(Data extract):
━━━━

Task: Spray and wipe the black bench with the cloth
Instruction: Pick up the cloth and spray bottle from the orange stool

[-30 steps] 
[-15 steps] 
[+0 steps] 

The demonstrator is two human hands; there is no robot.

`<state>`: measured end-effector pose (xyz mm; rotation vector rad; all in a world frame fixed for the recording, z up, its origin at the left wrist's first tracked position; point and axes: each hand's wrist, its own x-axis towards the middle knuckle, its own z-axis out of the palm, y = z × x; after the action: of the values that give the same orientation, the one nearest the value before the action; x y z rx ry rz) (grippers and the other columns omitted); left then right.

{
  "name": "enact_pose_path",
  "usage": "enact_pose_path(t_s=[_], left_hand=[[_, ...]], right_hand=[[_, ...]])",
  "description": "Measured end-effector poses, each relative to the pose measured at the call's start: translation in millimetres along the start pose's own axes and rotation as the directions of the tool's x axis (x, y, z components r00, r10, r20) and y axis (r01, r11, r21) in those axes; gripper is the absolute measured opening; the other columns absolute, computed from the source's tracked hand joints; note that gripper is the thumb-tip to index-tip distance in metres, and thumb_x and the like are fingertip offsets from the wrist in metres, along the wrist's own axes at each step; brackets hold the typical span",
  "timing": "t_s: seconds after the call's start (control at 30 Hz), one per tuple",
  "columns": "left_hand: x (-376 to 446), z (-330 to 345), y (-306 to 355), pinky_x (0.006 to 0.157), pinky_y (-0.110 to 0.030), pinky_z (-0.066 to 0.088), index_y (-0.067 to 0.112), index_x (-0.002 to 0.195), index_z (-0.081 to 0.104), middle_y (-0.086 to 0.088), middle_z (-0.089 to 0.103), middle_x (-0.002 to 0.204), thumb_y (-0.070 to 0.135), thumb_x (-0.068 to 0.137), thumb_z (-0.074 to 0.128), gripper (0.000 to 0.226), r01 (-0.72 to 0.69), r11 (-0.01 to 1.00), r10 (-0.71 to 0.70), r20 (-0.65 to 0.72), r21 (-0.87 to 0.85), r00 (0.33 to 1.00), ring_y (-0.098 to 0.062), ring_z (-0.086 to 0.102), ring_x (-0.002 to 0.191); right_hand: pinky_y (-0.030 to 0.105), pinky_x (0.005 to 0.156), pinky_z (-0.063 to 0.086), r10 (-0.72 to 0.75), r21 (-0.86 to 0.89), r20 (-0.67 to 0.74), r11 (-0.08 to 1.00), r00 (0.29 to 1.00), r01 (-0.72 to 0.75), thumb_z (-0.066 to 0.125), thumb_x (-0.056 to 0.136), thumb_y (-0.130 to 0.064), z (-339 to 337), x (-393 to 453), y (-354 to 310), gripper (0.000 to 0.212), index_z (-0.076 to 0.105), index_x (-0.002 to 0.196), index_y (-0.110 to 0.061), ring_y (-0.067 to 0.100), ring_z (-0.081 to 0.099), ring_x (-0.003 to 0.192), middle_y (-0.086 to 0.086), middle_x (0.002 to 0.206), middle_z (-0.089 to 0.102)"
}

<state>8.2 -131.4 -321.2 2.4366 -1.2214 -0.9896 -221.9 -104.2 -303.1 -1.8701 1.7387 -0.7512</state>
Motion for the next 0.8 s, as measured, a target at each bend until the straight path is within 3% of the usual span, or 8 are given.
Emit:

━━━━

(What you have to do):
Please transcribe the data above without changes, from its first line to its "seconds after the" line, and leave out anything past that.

(Answer to this problem):
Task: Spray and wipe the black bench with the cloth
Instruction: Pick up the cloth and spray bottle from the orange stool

[-30 steps] 
[-15 steps] 
[+0 steps] 

The demonstrator is two human hands; there is no robot.

`<state>`: measured end-effector pose (xyz mm; rotation vector rad; all in a world frame fixed for the recording, z up, its origin at the left wrist's first tracked position; point and axes: each hand's wrist, its own x-axis towards the middle knuckle, its own z-axis out of the palm, y = z × x; after the action: of the values that give the same orientation, the one nearest the value before the action; x y z rx ry rz) (grippers and the other columns omitted); left then right.

{
  "name": "enact_pose_path",
  "usage": "enact_pose_path(t_s=[_], left_hand=[[_, ...]], right_hand=[[_, ...]])",
  "description": "Measured end-effector poses, each relative to the pose measured at the call's start: translation in millimetres along the start pose's own axes and rotation as the directions of the tool's x axis (x, y, z components r00, r10, r20) and y axis (r01, r11, r21) in those axes; gripper is the absolute measured opening; the other columns absolute, computed from the source's tracked hand joints; note that gripper is the thumb-tip to index-tip distance in metres, and thumb_x and the like are fingertip offsets from the wrist in metres, along the wrist's own axes at each step; brackets hold the typical span",
  "timing": "t_s: seconds after the call's start (control at 30 Hz), one per tuple",

Work on the exercise is now concluded.